Pentecostalism in Nigeria

Pentecostalism is a charismatic Protestant Christian movement that emphasizes a personal encounter with Jesus Christ as savior and healer, with the potential for converts to be “born again” as Christians. Nigerian Pentecostalism emerged in the 1970s as university-educated, charismatic youth began creating their own spaces for worship. Its roots are in the African Initiated Churches (such as the Aladura) and especially in American and British Evangelical and Pentecostal of the 1960s, which Nigerians encountered through international studies, Pentecostal outreach, and American televangelism and other Christian media. As such Nigerian Pentecostalism combines elements of African worship while emphasizing its place among transnational Pentecostal networks, which have grown through conversion as well as robust immigration. The success of the Pentecostal movement in Nigeria inspired widespread ‘charismatization’ of Nigerian churches, which, by the late 1970s, widely attracted members of the Christian upper middle class.

The emergence of Nigerian Pentecostalism followed a period of immense post-independence instability, characterized by violence (the civil war, especially), political corruption, and rise of the military government. The oil boom of the 1970s transformed the Nigerian landscape, particularly in the south, where a well-connected elite profited and conspicuous consumption blossomed. On the one hand, this made life more difficult for the vast majority of people who increasingly turned to religious organizations to provide for their basic needs. Pentecostal leaders reflected this in their condemnations of wealth. In years that followed, some Pentecostal leaders became wealthy themselves as they directed their services to the wealthy, emphasizing a prosperity gospel which holds that faith is the key to prosperity in this world. In so doing these pastors contextualized the privilege of Nigeria’s Christian elite, and attracted hundreds of thousands of poor and middle class Nigerians aspiring to greater wealth. This approach provides the foundation for many of Nigeria’s megachurches, including the 50,000-seat Faith Tabernacle in Lagos, run by David Oyedopo, Africa’s wealthiest pastor.

Nigerian Pentecostal Christians are partly responsible for rising interreligious violence between Muslims and Christians in northern Nigeria. Both Pentecostal and Islamist movements of the 1970s were largely youth-based and offered an exclusivist message that frequently demonized the other. In particular, Pentecostal theology condemned Islamic healing practices (the use of amulets, etc.), Sufi rituals, symbols such as the star and crescent, and characterized Islam as a threat to Christians and Christianity. These beliefs resonated in Pentecostals’ activism against the introduction of Islamic law (shari’a), and in suspicions of a supposed Islamic conspiracy to make Africa a Muslim continent by 2005.

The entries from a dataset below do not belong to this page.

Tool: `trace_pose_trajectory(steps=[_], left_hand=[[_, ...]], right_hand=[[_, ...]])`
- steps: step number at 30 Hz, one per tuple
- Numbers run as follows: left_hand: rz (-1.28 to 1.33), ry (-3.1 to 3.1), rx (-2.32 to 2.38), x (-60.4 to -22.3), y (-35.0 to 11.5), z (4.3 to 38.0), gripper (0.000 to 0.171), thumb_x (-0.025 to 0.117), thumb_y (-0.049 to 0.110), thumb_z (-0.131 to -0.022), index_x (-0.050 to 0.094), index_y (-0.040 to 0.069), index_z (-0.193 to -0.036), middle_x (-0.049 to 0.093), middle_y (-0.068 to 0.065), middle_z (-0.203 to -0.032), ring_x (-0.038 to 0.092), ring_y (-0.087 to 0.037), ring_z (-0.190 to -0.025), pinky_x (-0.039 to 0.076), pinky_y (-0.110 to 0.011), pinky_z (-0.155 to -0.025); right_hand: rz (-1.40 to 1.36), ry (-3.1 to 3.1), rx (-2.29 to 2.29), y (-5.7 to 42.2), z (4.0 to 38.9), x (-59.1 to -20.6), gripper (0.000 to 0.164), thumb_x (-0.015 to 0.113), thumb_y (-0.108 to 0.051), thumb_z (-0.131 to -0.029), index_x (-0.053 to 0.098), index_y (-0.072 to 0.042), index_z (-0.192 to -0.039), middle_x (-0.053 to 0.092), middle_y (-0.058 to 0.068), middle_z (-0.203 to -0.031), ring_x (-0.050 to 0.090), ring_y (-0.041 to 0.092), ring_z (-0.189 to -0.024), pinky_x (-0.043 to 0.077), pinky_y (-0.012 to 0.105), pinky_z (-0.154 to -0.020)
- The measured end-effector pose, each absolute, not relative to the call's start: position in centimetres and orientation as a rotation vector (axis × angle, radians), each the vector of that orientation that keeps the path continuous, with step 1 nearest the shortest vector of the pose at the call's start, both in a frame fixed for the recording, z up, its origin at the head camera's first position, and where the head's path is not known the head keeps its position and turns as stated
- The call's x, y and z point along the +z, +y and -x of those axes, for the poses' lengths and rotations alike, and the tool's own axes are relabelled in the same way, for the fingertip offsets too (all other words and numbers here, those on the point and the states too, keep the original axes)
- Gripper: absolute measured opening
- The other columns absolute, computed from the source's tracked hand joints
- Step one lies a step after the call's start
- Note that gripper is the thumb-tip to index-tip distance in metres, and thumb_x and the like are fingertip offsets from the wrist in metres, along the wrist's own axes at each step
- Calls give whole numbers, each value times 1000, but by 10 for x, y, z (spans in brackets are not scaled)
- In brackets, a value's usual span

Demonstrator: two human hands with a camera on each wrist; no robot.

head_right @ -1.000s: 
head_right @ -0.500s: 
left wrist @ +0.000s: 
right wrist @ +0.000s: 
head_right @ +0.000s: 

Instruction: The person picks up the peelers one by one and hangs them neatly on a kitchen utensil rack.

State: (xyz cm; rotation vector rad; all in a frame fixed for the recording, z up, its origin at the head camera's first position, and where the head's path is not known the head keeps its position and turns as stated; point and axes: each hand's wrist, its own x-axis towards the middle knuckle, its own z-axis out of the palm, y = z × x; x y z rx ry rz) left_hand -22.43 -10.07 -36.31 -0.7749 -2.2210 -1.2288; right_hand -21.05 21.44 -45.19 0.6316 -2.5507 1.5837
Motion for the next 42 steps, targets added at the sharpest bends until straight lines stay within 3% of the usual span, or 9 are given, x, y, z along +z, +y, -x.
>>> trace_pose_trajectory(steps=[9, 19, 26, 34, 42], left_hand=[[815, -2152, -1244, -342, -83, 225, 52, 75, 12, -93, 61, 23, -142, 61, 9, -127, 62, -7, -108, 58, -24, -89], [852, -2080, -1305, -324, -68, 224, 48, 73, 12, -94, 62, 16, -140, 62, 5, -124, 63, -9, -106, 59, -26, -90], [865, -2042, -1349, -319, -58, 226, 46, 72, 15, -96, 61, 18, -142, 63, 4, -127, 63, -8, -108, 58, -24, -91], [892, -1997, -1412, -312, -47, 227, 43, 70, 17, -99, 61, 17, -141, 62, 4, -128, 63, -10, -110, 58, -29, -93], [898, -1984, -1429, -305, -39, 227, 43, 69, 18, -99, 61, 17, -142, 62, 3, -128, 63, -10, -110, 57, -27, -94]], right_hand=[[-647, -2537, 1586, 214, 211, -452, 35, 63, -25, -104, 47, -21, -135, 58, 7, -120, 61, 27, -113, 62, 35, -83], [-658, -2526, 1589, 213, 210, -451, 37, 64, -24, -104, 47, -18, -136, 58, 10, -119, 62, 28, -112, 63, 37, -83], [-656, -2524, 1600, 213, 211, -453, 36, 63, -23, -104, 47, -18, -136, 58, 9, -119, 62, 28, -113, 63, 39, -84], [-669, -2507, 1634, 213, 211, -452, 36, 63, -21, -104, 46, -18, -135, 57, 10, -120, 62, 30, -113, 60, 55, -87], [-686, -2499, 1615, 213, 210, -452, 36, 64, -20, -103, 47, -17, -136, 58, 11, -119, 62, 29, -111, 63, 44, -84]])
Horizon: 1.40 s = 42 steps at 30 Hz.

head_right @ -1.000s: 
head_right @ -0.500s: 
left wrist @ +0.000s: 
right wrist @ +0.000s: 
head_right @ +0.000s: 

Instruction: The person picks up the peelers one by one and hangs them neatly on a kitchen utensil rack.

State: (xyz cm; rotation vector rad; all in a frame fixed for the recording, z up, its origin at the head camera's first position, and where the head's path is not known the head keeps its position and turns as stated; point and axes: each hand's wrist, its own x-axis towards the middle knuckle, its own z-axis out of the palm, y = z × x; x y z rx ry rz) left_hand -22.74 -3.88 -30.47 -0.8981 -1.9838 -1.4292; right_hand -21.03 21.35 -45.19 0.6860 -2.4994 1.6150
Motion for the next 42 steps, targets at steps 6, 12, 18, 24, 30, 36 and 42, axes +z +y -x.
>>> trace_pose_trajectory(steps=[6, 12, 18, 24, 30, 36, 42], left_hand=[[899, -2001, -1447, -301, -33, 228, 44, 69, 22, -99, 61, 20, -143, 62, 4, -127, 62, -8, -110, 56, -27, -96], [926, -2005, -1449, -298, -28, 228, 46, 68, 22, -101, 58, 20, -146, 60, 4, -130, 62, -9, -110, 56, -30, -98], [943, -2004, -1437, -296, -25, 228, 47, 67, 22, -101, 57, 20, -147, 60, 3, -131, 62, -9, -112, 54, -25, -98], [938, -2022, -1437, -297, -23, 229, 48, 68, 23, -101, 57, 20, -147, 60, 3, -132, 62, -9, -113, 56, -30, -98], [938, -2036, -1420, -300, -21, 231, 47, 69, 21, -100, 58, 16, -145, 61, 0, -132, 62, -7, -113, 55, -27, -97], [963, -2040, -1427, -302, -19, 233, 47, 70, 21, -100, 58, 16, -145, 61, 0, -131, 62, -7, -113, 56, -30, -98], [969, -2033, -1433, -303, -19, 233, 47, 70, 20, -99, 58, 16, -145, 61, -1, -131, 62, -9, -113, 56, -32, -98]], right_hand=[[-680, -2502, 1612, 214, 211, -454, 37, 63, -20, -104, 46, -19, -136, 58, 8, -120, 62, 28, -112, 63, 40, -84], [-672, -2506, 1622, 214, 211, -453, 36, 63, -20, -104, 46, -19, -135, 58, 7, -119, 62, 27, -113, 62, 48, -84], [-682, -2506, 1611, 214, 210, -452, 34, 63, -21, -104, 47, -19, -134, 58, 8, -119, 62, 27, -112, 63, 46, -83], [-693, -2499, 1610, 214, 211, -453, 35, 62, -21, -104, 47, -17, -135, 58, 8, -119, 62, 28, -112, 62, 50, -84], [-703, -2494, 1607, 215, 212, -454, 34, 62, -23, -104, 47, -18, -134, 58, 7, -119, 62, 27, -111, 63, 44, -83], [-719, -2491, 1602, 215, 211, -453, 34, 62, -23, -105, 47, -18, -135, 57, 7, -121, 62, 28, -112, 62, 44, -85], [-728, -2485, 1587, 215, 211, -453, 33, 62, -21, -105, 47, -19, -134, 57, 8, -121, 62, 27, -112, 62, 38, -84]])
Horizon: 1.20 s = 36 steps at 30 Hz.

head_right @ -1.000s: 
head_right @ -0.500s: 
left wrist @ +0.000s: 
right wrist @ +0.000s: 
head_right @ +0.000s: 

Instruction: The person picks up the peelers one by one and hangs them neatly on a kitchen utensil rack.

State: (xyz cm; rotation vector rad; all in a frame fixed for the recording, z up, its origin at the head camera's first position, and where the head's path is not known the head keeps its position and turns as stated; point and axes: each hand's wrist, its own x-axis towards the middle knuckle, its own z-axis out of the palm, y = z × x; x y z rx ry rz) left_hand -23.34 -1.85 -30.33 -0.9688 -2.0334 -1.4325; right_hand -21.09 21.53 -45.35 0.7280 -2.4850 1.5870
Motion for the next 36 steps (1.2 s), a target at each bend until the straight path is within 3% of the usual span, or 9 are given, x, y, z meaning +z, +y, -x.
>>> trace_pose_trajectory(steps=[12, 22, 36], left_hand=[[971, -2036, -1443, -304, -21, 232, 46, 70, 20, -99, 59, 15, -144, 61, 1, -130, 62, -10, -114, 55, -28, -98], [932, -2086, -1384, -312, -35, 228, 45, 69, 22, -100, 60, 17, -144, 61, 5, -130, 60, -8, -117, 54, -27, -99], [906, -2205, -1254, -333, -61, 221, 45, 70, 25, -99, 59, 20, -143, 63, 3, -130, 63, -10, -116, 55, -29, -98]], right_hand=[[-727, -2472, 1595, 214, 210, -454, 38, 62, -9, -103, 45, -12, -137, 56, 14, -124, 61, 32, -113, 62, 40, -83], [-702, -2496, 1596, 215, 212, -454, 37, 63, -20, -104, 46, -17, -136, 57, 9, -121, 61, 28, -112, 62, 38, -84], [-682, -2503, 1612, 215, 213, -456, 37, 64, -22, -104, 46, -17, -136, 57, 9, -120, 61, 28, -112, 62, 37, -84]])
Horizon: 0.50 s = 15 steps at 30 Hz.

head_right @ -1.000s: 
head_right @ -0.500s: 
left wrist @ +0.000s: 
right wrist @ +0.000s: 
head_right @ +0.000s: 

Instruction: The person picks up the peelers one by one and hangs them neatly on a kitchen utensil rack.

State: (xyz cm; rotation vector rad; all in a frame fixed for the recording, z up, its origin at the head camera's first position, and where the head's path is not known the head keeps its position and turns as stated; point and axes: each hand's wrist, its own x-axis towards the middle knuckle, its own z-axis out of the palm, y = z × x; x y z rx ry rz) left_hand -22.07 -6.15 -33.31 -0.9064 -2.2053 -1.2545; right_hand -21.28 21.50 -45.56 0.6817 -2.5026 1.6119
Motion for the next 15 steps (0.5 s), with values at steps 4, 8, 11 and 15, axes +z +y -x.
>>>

Robust evangelical efforts in northern Nigeria, particularly German-born Reinhard Bonnke’s revival at a sports stadium in Kano in 1991, where vans were sent to gather poor Muslims from the streets of Kano for prayer and healing in an effort to win converts. Events such as these triggered hostility, violence, and competition over the control of public spaces where Christian Pentecostals increasingly asserted themselves in the north. Pentecostals’ political activism and engagement confirm to some Muslims that the secular state masks Christian and Western foundations and intentions, in part fueling Islamists’ sense of disenfranchisement and resistance to the state.

Sources

Ogbu Kalu, African Pentecostalism: An Introduction (Oxford: Oxford University Press, 2008).

Ogbu Kalu, The Collected Essays of Ogbu Uke Kalu, Volume 1: African Pentecostalism: Global Discourses, Migrations, Exchanges and Connections, eds. Wilhelmina J. Kalu, Nimi Wariboko, and Toyin Falola (Trenton: Africa World Press, 2010).

Ogbu Kalu, “Sharia and Islam in Nigerian Pentecostal Rhetoric, 1970-2003,” The Collected Essays of Ogbu Uke Kalu, Volume 3: Religions in Africa: Conflicts, Politics and Social Ethics, eds. Wilhelmina J. Kalu, Nimi Wariboko, and Toyin Falola (Trenton: Africa World Press, 2010), pp. 87-105.

Ruth Marshall, Political Spiritualities: The Pentecostal Revolution in Nigeria (Chicago: The University of Chicago Press, 2009).

Daniel Jordan Smith, A Culture of Corruption: Everyday Deception and Popular Discontent in Nigeria (Princeton: Princeton University Press, 2007).